The role of local authority licensing policies
A local authority’s Statement of Licensing Policy (SOLP) plays a very important role in the licensing process but is often overlooked by those operating in the leisure industry.
The purpose of the SOLP is to set out the position that the licensing authority wishes to take on particular matters in connection with the discharge of its licensing function. They generally include useful guidance as to the licensing process, how the authority expects premises to be managed and the type of conditions the authority generally expects to see offered as part of applications.
The document is important because, when discharging their functions under the Licensing Act 2003 (the Act), a licensing authority is required by law to do so with a view to promoting the licensing objectives and, in carrying out that function, they must have regard to their Licensing Statement and any guidance issued by the Secretary of State.
Licensing authorities are required to draw up a SOLP every five years and since the Act came into force, the content of the policies have on the whole developed as authorities seek to control the impact of licensed areas and put their own particular stamp on their area.
With the introduction in many authority areas of Cumulative Impact Policy zones (Newcastle and North Tyneside), late night levies (Newcastle) and Early Morning Restrictions Orders, policies are essential reading for applicants. As an applicant, it is essential to be familiar with the SOLP so that, for example, you don’t waste your time and money applying for a licence to allow licensed activities to 4am in an area where the SOLP quite clearly states that licensed activities would generally only be permitted to 11pm.
The advantages of policies are that they provide transparency and ensure that like applications are dealt with similarly, so there is fairness and consistency, as well as the promotion of efficient administration. They can protect businesses, residents and other users in an area from the proliferation of licensed venues.

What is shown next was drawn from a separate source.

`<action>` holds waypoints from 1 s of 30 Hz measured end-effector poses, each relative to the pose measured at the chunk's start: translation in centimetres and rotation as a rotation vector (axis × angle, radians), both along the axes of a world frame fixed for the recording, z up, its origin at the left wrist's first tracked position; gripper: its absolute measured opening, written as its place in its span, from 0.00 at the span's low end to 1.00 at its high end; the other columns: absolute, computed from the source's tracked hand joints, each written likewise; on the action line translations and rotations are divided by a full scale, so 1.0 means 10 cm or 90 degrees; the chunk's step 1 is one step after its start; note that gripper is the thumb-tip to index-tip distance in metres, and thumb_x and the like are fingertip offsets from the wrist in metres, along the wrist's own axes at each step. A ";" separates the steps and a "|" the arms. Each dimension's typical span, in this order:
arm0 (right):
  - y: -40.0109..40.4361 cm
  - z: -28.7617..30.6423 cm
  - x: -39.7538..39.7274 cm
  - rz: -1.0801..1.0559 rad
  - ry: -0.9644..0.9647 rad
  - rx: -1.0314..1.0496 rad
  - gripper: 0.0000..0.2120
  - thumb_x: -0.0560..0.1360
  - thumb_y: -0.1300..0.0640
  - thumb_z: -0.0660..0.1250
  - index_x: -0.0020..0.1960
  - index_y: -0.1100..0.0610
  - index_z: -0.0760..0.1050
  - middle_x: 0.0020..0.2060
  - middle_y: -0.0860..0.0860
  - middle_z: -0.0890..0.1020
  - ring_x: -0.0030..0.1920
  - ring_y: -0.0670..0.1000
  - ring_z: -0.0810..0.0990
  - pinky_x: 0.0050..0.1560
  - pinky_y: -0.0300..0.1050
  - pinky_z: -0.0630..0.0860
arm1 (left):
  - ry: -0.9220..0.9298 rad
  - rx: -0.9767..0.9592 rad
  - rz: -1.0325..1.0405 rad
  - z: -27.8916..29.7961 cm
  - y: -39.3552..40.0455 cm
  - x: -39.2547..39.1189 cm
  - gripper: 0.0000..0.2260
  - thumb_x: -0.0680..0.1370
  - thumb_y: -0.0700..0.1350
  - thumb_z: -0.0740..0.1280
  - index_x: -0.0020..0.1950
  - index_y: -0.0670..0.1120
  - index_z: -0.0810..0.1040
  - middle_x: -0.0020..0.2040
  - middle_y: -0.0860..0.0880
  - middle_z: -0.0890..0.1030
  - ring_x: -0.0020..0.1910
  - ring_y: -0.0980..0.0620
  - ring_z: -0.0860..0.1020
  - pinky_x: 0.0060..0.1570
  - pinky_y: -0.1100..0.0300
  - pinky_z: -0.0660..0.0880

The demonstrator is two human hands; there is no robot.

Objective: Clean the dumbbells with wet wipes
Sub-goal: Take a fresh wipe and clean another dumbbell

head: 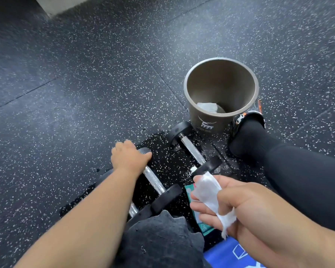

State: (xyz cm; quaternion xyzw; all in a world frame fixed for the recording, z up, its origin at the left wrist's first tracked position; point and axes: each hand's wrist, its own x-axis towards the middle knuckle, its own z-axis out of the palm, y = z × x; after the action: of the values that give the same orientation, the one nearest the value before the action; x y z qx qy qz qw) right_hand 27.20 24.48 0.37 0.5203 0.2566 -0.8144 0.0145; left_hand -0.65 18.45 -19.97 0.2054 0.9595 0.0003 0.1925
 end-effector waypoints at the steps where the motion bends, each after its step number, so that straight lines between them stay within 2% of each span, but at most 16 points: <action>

But it is essential to remember that, whilst the authority must have regard to its SOLP, they are not bound by it. All applications must be considered on their own merits. That is essential as the disadvantages of a rigorously applied policy without flexibility can lead to stagnation of an area.
If the policy is applied without exception then investment will be stifled, resulting in licensed premises becoming run down, no new businesses entering the area to drive the market and a negative impact on the cultural and social benefits that many licensed premises bring to a region.
The key for authorities is to use the policy to control applications which offer more of the same whilst encouraging applications which offer quality, innovation and cultural benefits.
The key for applicants it to understand the policy to ensure their application either falls within the required parameters or is exceptional enough to succeed on its merits.